Italy has positioned itself as the first European Union member state to adopt a comprehensive national framework on the use of artificial intelligence, through Law no. 132/2025 (the National AI Law) adopted on October 10, 2025. The National AI Law is intended to complement Regulation (EU) 2024/1689 (the EU AI Act) by setting sector specific rules that fall under national competence and establishing the institutional architecture for artificial intelligence oversight in Italy, including designated authorities and administrative and criminal sanctions. Unlike the EU AI Act, which provides for gradual implementation, several provisions of the National AI Law are already in force and fully applicable, while the government is mandated to adopt implementing decrees within twelve months, i.e., by October 10, 2026, on issues such as training of artificial intelligence systems, civil redress, alignment with the EU AI Act, civil procedure rules on damages, and criminal sanctions.
The National AI Law adopts the definitions of “Artificial Intelligence” and “AI system” contained in the EU AI Act and underlines an anthropocentric approach that requires research, development and deployment of artificial intelligence systems and models to respect human rights and constitutional and EU law principles. Its territorial scope covers the development and deployment of artificial intelligence systems and models in Italy and it operates alongside other relevant frameworks, including the GDPR, the Italian Data Privacy Code, competition rules, consumer law, and intellectual property law such as the Italian Copyright Law and the Industrial Property Code. The Italian Data Protection Authority has issued a notice on the use of web scraping for training artificial intelligence models and created a dedicated artificial intelligence unit, while courts, including the Italian Supreme Court, have begun applying existing laws to artificial intelligence use cases, particularly in relation to biometric data processing. The National AI Strategy further frames policy around strengthening expertise and talent, increasing funding for advanced research in artificial intelligence, and encouraging artificial intelligence adoption across public administration and productive sectors.

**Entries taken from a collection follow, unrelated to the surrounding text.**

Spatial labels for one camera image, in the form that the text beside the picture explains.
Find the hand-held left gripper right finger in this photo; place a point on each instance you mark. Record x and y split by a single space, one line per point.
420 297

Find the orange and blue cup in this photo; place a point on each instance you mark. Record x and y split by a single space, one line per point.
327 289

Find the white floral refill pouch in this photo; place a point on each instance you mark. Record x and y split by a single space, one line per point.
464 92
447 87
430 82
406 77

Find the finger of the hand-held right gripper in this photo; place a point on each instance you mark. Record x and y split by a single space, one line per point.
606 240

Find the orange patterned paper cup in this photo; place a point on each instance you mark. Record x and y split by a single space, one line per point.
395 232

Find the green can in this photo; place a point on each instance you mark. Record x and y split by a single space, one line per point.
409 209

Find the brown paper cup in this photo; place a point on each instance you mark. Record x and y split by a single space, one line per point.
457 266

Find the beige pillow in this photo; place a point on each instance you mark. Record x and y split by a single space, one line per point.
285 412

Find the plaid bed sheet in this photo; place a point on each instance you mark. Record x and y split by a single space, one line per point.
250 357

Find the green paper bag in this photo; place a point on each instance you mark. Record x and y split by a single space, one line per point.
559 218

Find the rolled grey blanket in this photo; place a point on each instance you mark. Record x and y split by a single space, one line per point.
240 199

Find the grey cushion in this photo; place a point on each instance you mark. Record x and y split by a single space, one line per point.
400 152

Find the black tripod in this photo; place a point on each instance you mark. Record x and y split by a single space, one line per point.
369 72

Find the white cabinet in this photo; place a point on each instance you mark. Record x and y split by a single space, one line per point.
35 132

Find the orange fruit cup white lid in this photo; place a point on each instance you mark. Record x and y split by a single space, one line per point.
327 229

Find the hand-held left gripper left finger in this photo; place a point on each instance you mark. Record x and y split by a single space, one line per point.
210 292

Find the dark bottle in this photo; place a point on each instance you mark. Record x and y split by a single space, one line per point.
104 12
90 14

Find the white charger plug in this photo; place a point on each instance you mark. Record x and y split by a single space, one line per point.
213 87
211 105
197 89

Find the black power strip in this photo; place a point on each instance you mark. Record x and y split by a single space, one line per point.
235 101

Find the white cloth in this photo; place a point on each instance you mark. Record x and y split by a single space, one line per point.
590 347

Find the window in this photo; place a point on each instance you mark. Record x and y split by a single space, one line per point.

Sector specific provisions focus on healthcare, labor, professional services, public administration, and copyright. In the national health service, artificial intelligence may support disease prevention, diagnosis and treatment but cannot be used to discriminate in access to care, must promote inclusion for persons with disabilities, and may only support medical procedures, leaving final decisions and liability with medical professionals, who must inform patients when artificial intelligence is used. Public and non-profit entities may process personal data for artificial intelligence development as a matter of “paramount public interest” with general notice, anonymization, and prior notification to the Data Protection Authority at least 30 days in advance, and the Minister of Health is expected to issue guidelines by February 2026 and oversee a national artificial intelligence platform to assist professionals and patients. In the workplace, artificial intelligence use must be safe, reliable and transparent, with mandatory information to employees and an Observatory established to monitor labor market impacts and promote training. For intellectual professions, artificial intelligence systems may only support professionals, who must ensure the prevalence of intellectual work and inform employers or clients when artificial intelligence has been used. Public bodies and the judiciary may use artificial intelligence solely to support decisions, with responsibility retained by officials and judges, and the Minister of Justice tasked with regulating use and training. The law clarifies that copyright protects only works of human intellect, including those created with artificial intelligence where there is human creative input, excludes protection for content generated solely by machines, expressly regulates text and data mining by artificial intelligence subject to existing exceptions, and criminalizes unauthorized text and data mining and scraping.
The compliance and enforcement architecture aligns with the EU AI Act without introducing a separate risk categorization, while designating national authorities to oversee artificial intelligence. The Agency for Digital Italy (AgID) will act as the notifying authority for accreditation and supervision of conformity assessment entities and will promote innovation and development of artificial intelligence, whereas the National Cybersecurity Agency (ACN) will be the supervisory and lead authority for artificial intelligence in cybersecurity, without prejudice to the sectoral powers of the Bank of Italy, CONSOB, IVASS, the Data Protection Authority and AGCOM. The National AI Law introduces a specific criminal offense of “Unlawful dissemination of content generated or altered with AI systems” in Article 612-quater of the Penal Code, targeting deepfakes where artificial intelligence altered content likely to mislead and cause unjust harm can result in one to five years’ imprisonment, and provides a new aggravating circumstance that increases sentences by up to one third when any crime is committed using artificial intelligence or when artificial intelligence is used to hinder defense or aggravate consequences. Additional criminal penalties apply to crimes such as attacks on political rights, market rigging and market manipulation when committed with artificial intelligence, and copyright sanctions are extended to unauthorized scraping and abusive text and data mining. The government must issue further implementing decrees within twelve months to define sanctioning powers and additional offenses, govern use of data, algorithms and mathematical methods for training artificial intelligence systems, and establish civil redress mechanisms and related sanctions, while disputes on the functioning of artificial intelligence systems are assigned to specialized business sections of civil courts through amendments to the Code of Civil Procedure.